» **What is expected**
Lines holding the string "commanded": copy each one from the listing below.

**** Given material ****

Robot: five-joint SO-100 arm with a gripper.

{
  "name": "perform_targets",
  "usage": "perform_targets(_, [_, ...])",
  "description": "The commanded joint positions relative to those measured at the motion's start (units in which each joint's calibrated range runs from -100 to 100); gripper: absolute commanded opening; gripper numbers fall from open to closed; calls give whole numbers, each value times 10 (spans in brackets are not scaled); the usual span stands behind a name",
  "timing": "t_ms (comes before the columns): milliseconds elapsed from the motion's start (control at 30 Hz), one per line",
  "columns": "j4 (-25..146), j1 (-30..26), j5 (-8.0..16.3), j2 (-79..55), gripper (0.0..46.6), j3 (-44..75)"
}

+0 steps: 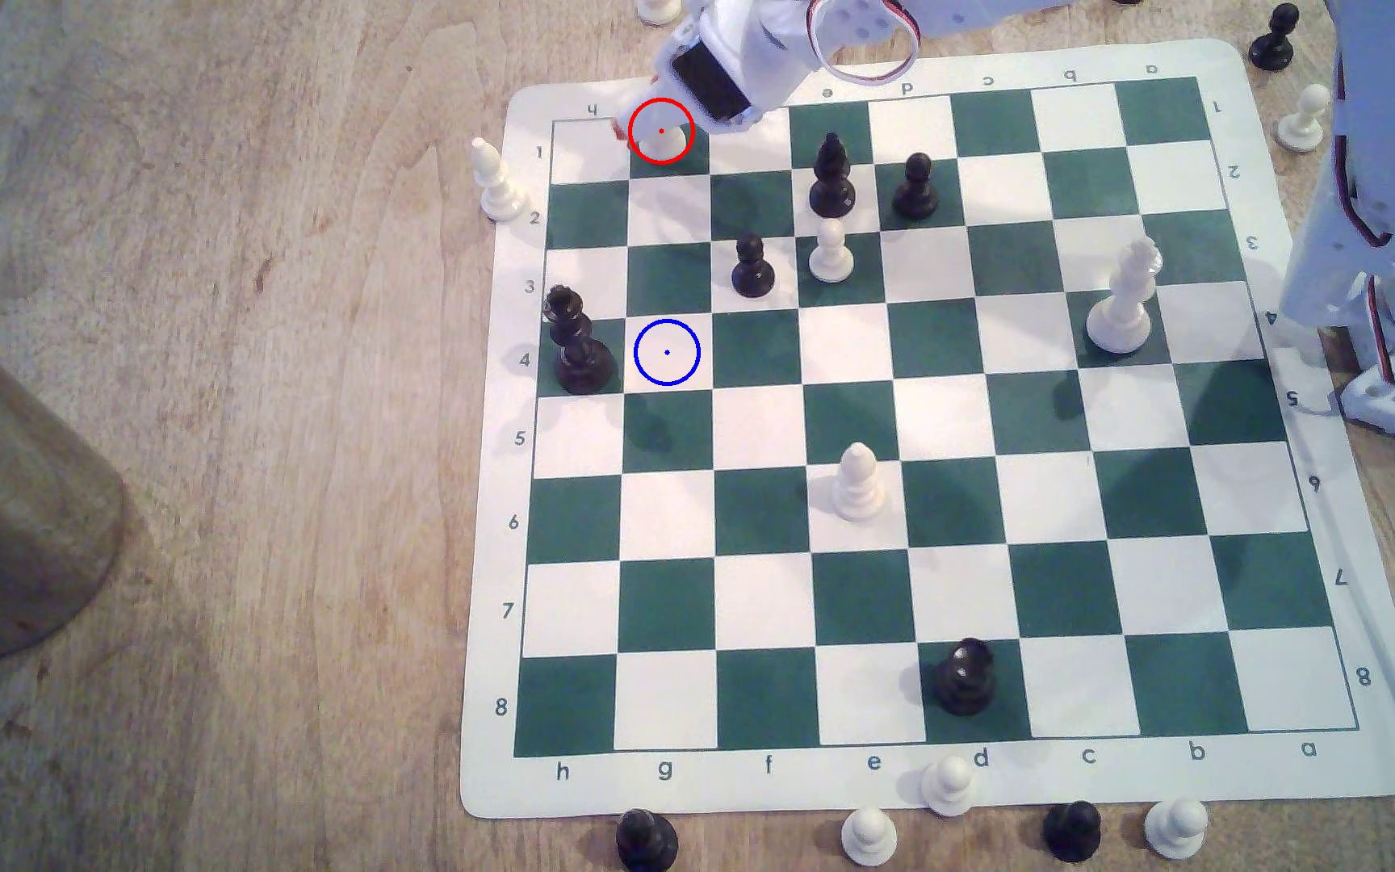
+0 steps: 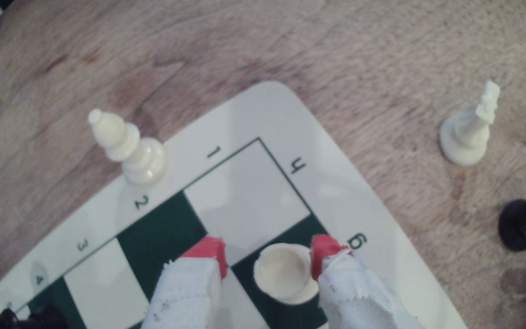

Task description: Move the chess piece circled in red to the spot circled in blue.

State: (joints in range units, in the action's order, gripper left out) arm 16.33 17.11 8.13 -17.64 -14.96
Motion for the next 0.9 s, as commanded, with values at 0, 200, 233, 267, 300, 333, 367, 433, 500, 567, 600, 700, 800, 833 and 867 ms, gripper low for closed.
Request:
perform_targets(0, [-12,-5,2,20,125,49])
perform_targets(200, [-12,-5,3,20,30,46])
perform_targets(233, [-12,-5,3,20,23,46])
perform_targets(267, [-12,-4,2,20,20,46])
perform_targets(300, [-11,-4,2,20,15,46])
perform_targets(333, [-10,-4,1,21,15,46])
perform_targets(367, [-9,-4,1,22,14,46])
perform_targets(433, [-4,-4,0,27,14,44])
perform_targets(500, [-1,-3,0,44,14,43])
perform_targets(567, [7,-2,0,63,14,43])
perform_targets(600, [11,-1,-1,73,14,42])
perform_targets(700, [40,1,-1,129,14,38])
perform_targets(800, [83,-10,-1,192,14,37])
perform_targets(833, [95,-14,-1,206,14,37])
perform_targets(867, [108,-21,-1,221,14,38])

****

» **Answer space**
  "description": "The commanded joint positions relative to those measured at the motion's start (units in which each joint's calibrated range runs from -100 to 100); gripper: absolute commanded opening; gripper numbers fall from open to closed; calls give whole numbers, each value times 10 (spans in brackets are not scaled); the usual span stands behind a name",
Motion for the next 0.9 s, as commanded, with values at 0, 200, 233, 267, 300, 333, 367, 433, 500, 567, 600, 700, 800, 833 and 867 ms, gripper low for closed.

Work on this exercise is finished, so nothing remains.